Direkt neben der Tür lagen weitere Sitzkissen, von denen der Ase nun eines nahm. Mit dem Kissen in der Hand suchte Jack nach einem geeigneten Platz, von wo aus er die Teezeremonie abhalten sollte. Neugierig beäugte ihn der fremde Mann dabei, während er mit seiner rechten Hand auf die Tischplatte trommelte. Schließlich wählte sich der Ase eine Stelle direkt am Feuer, was der Gast mit einem Lächeln kommentierte. Das ungleiche Paar saß sich nun am Feuer gegenüber, wo Jack damit begann, langsam mit präzisen Handgriffen den Tee zuzubereiten. Der Gast beobachtete ihn bei seinen gleichmäßigen Bewegungen, wie er das Wasser in den Kessel füllte und eine kleine Menge Tee in die Teekanne gab. Wie ein Zeremonienmeister, der ein heiliges Ritual vollführte, zelebrierte der Ase das Teekochen förmlich. Nicht jede Handlung von Jack quittierte der Gast mit Wohlwollen und mehrmals war dieser kurz davor, den Kellner mit einer Frage zu unterbrechen. Doch bevor er sein erstes Wort aussprechen konnte, schien er sein Vorhaben jeweils noch einmal zu bedenken und gab es schließlich unter einem abwägenden Kopfnicken wieder auf.

Nachdem der großgewachsene Mann einige weitere unausgesprochene Fragen zur altehrwürdigen Teezubereitung für sich behalten hatte, reichte Jack ihm eine Tasse mit frisch gebrühtem Schwarzblatt-Tee. Schweigend nippte der Gast kurz, bevor er vorsichtig einen kleinen Schluck nahm.

„Ah, sehr gut“, sagte er, während er seine Tasse absetzte.

„Das freut mich aber“, erwiderte Jack das Lob. „Ich kenne Yamato nur als einen äußerst sparsamen Fuchs bei Komplimenten.“

„Was meinen Sie?“, fragte der Gast ungerührt.

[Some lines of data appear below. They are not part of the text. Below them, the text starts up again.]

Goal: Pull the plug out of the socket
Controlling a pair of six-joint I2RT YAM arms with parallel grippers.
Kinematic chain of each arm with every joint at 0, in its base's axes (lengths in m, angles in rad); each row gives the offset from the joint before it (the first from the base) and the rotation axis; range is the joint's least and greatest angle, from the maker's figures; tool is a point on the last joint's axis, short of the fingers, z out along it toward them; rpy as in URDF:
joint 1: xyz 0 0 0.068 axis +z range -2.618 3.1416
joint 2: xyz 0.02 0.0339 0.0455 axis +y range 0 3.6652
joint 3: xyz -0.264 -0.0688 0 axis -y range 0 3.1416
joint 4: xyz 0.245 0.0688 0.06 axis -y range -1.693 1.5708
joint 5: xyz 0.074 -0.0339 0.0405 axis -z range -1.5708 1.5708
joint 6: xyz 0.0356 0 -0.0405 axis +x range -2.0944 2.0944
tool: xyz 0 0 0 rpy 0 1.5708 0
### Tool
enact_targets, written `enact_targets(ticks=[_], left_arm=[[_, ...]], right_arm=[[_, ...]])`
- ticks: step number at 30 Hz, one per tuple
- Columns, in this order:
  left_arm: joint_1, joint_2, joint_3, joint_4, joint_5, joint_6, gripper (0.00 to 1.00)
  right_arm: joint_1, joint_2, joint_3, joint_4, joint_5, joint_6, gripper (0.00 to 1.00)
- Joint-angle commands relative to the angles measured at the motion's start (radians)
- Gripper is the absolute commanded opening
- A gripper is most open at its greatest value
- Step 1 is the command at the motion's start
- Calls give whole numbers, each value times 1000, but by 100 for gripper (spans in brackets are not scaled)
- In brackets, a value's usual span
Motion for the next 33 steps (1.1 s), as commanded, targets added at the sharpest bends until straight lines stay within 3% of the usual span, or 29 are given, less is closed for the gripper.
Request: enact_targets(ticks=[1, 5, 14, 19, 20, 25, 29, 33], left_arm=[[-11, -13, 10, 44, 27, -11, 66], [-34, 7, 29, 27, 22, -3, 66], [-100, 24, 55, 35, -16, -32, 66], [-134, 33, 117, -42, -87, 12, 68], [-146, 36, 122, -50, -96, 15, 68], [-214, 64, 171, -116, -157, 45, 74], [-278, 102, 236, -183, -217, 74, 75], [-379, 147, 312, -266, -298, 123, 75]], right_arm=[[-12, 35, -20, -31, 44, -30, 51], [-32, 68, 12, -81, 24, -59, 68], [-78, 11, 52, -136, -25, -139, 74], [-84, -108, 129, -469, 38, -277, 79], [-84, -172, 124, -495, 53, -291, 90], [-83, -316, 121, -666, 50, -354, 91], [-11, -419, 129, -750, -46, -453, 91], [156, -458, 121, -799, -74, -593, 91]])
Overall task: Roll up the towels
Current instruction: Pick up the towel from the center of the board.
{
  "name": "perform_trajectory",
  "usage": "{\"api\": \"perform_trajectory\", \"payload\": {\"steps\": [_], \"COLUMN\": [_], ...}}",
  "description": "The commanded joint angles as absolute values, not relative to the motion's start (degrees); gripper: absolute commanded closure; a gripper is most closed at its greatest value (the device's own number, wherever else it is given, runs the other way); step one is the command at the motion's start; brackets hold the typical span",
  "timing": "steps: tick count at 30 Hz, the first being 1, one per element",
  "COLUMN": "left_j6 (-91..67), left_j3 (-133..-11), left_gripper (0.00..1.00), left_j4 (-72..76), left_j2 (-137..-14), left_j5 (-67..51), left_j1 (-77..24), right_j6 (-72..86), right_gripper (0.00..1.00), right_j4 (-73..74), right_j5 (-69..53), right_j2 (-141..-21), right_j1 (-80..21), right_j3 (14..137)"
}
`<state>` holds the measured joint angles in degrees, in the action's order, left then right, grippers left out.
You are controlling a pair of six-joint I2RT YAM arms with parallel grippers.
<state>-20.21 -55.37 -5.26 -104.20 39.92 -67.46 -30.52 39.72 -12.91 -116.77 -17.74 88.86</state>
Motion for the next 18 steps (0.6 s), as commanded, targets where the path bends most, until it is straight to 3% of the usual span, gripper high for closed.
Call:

„Eigentlich dachte ich, dass mein Freund seine Verwandlungen besser beherrscht“, erwiderte der Kellner.

Der breite Mund seines Gegenübers öffnete sich zu einem tiefen Lachen, wodurch ein paar spitze Zähne sichtbar wurden. Sichtlich amüsiert über den Gast, trieb Jack das Spiel weiter.

„Aber wahrscheinlich ist er doch nicht so gut, wie ich immer dachte“, fuhr er spöttisch fort.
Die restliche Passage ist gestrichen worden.